# WHAT THE TASK REQUIRES
Go through the lines of the material and count the ones with the word "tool". Give that count alone.

# DATA EXCERPTS

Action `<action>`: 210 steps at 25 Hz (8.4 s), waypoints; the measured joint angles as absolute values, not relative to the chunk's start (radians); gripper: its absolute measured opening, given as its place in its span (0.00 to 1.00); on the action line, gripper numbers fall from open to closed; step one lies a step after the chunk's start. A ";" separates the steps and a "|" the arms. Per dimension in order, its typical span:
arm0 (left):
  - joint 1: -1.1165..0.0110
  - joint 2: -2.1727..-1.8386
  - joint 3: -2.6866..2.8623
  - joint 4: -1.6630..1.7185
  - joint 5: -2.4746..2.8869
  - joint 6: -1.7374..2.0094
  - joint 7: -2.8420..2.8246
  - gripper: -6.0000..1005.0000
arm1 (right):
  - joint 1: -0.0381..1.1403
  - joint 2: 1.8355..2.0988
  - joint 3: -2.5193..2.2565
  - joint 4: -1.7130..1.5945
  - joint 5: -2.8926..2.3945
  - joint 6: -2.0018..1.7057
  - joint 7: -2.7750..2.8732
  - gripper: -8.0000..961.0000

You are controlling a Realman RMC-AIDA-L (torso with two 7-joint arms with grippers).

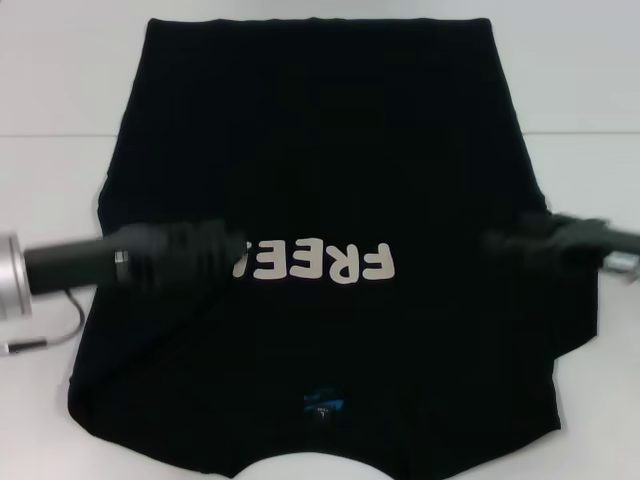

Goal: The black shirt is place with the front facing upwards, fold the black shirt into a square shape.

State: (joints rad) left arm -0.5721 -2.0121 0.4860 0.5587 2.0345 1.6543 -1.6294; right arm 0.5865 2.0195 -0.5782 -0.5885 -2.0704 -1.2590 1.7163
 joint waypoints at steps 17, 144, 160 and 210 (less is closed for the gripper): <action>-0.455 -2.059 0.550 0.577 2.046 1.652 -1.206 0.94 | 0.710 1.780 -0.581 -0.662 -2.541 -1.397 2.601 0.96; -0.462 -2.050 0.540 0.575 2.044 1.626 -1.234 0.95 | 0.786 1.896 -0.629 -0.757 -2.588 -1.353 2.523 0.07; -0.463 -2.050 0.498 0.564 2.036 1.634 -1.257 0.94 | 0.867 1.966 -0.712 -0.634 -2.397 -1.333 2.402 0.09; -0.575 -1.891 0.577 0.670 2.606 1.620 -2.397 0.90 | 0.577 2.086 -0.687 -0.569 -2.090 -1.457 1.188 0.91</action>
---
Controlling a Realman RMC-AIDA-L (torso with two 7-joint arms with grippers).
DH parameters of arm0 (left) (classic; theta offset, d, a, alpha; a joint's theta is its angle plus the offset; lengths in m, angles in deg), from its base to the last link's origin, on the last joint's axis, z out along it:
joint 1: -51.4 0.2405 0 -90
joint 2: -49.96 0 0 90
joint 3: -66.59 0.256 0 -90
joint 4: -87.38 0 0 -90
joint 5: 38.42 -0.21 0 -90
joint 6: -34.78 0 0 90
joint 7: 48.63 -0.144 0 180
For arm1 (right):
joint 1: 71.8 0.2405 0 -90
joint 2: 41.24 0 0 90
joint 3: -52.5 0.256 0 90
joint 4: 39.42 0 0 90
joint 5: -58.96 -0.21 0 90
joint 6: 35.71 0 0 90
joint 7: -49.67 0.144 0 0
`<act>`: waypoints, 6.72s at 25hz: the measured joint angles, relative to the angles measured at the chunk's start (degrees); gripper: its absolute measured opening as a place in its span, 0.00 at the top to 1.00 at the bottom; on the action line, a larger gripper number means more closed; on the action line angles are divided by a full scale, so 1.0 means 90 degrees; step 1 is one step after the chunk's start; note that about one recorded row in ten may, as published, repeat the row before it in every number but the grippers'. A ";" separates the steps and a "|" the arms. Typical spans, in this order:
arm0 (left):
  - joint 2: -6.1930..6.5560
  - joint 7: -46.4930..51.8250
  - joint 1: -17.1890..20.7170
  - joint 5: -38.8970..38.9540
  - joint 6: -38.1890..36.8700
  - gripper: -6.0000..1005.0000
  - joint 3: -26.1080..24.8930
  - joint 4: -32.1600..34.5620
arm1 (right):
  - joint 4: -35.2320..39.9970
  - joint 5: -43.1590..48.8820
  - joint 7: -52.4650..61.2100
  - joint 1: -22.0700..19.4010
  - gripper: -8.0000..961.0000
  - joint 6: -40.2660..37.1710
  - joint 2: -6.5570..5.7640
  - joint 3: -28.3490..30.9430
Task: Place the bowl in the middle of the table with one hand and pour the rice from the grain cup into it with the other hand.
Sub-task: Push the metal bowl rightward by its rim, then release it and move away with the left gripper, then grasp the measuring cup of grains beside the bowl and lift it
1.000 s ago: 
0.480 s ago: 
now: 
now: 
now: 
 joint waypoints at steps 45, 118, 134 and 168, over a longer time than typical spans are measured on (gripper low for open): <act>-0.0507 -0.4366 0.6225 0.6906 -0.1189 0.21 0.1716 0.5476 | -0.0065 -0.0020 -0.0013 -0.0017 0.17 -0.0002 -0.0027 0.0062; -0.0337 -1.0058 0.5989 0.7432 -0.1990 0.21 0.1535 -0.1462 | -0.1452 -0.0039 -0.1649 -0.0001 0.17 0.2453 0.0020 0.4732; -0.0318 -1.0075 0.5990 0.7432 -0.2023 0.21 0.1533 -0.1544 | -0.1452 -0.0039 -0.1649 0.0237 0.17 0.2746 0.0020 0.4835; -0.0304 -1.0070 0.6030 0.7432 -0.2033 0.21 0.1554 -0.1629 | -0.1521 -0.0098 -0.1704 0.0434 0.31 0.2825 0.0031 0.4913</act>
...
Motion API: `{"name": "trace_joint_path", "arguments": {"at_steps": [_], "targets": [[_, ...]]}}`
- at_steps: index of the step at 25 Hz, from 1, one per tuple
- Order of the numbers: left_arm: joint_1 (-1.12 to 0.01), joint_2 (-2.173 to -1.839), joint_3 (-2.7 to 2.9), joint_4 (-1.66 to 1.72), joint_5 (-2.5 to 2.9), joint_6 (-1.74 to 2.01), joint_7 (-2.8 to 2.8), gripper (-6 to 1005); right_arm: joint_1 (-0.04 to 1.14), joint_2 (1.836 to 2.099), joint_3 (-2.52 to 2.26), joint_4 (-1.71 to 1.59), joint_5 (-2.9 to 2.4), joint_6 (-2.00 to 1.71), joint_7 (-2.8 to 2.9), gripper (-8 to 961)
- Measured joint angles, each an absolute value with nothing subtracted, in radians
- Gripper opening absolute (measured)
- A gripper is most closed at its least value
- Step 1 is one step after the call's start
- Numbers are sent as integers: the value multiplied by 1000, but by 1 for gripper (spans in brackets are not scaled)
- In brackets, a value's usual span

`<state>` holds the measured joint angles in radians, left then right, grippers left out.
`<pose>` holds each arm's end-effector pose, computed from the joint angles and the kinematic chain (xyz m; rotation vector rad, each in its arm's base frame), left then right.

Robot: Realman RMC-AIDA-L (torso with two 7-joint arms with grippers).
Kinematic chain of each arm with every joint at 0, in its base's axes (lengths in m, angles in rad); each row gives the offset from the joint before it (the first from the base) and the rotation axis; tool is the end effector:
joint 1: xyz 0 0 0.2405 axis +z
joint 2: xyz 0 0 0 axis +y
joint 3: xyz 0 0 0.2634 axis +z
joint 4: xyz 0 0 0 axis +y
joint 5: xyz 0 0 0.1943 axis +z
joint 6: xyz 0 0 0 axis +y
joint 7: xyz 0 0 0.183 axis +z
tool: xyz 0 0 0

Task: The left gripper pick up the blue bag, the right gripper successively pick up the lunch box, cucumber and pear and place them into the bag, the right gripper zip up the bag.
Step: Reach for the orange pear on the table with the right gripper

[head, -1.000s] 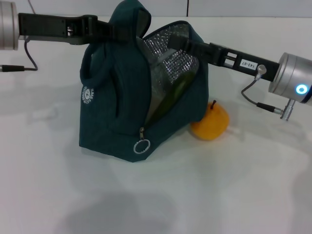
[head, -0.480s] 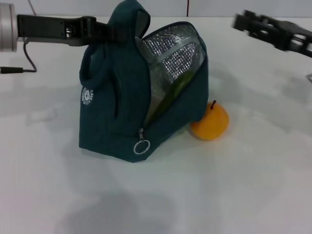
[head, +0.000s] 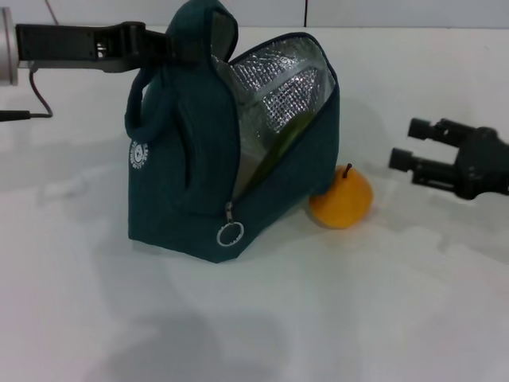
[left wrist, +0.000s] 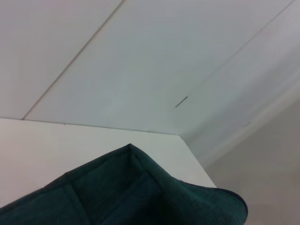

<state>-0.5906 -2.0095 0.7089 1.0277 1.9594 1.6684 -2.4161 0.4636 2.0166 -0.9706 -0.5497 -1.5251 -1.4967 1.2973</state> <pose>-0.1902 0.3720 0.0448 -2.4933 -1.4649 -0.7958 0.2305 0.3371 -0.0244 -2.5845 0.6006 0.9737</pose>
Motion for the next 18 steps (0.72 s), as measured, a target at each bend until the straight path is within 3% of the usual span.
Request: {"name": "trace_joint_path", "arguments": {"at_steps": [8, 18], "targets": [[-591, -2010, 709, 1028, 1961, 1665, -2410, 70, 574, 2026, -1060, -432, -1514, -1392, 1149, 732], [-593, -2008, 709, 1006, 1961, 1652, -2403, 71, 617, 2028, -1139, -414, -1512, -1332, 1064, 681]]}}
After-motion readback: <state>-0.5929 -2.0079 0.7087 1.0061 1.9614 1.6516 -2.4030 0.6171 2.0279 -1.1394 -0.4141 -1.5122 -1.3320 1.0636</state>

# EXERCISE RESULT
2